The snyk sbom test command checks SBOM files for vulnerabilities in open-source packages.

Exit codes

Possible exit codes and their meaning:

0: success (scan completed), no vulnerabilities found 1: action_needed (scan completed), vulnerabilities found 2: failure, try to re-run the command

Configure the Snyk CLI

You can use environment variables to configure the Snyk CLI and set variables for connecting with the Snyk API. See Configure the Snyk CLI

Debug

Use the -d or --debug option to output the debug logs.

Options

--file=<FILE_PATH>

Required. Specify the file path of the SBOM document.

The snyk sbom test command accepts the following file formats:

• CycloneDX: JSON version 1.4, 1.5, and 1.6

• SPDX: JSON version 2.3

Packages and components within the provided SBOM file must be identified by a PackageURL (purl).

Supported purl types are: apk, cargo, cocoapods, conan, composer, deb, gem, generic, golang, hex, maven, npm, nuget, pub, pypi, rpm, swift.

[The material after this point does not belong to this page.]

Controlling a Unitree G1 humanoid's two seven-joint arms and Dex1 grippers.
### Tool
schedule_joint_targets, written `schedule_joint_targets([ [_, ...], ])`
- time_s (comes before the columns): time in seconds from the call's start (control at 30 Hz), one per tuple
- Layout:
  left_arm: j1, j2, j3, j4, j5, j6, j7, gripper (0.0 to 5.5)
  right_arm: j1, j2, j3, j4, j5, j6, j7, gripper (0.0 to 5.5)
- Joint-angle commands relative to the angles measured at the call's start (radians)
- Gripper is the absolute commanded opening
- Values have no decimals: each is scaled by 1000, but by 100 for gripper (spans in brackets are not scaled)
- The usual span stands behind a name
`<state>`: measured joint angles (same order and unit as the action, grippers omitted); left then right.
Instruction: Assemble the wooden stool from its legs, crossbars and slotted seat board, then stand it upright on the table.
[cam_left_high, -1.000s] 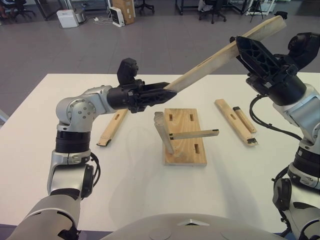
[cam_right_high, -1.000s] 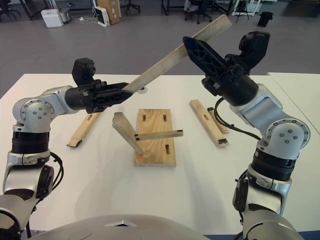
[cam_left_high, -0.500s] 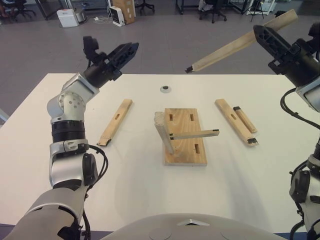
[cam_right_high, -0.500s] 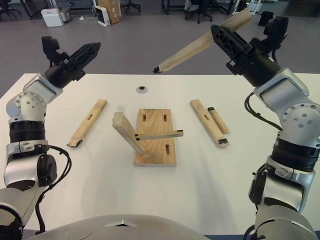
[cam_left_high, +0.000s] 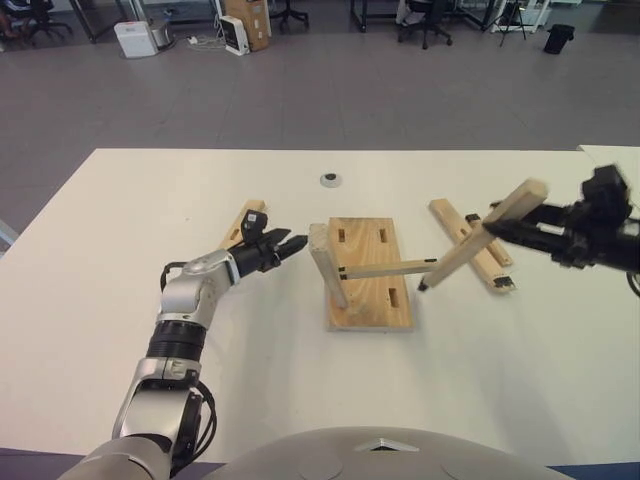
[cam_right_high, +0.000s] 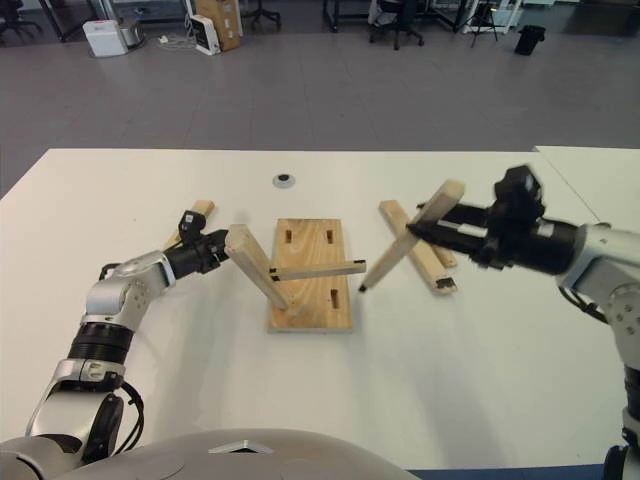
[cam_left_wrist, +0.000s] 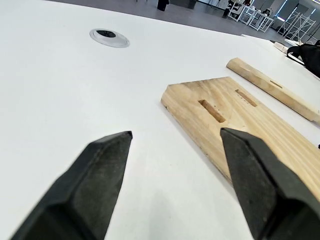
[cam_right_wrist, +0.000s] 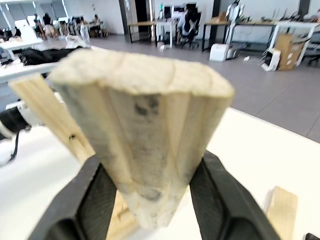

Example: $ snyk sbom test --file=bom.cdx.json

--json

Print results on the console as a JSON data structure.

Example: $ snyk sbom test --file=bom.cdx.json --json

--reachability=<true|false>

Perform reachability analysis during the scan. This feature is currently in Snyk Preview. For more information, refer to Reachability analysis.

Default: false

--source-dir=<PATH_TO_SOURCE_CODE>

Specify a directory of source code to be analyzed. Use with --reachability.

--reachability-filter=<reachable|no-info|not-applicable>

Filter the findings to show only reachable or non-reachable (no-info) vulnerabilities, or vulnerabilities where reachability analysis could not be performed (not-applicable).

Requires --reachability=true.

--severity-threshold=<low|medium|high|critical>

Report only vulnerabilities at the specified level or higher.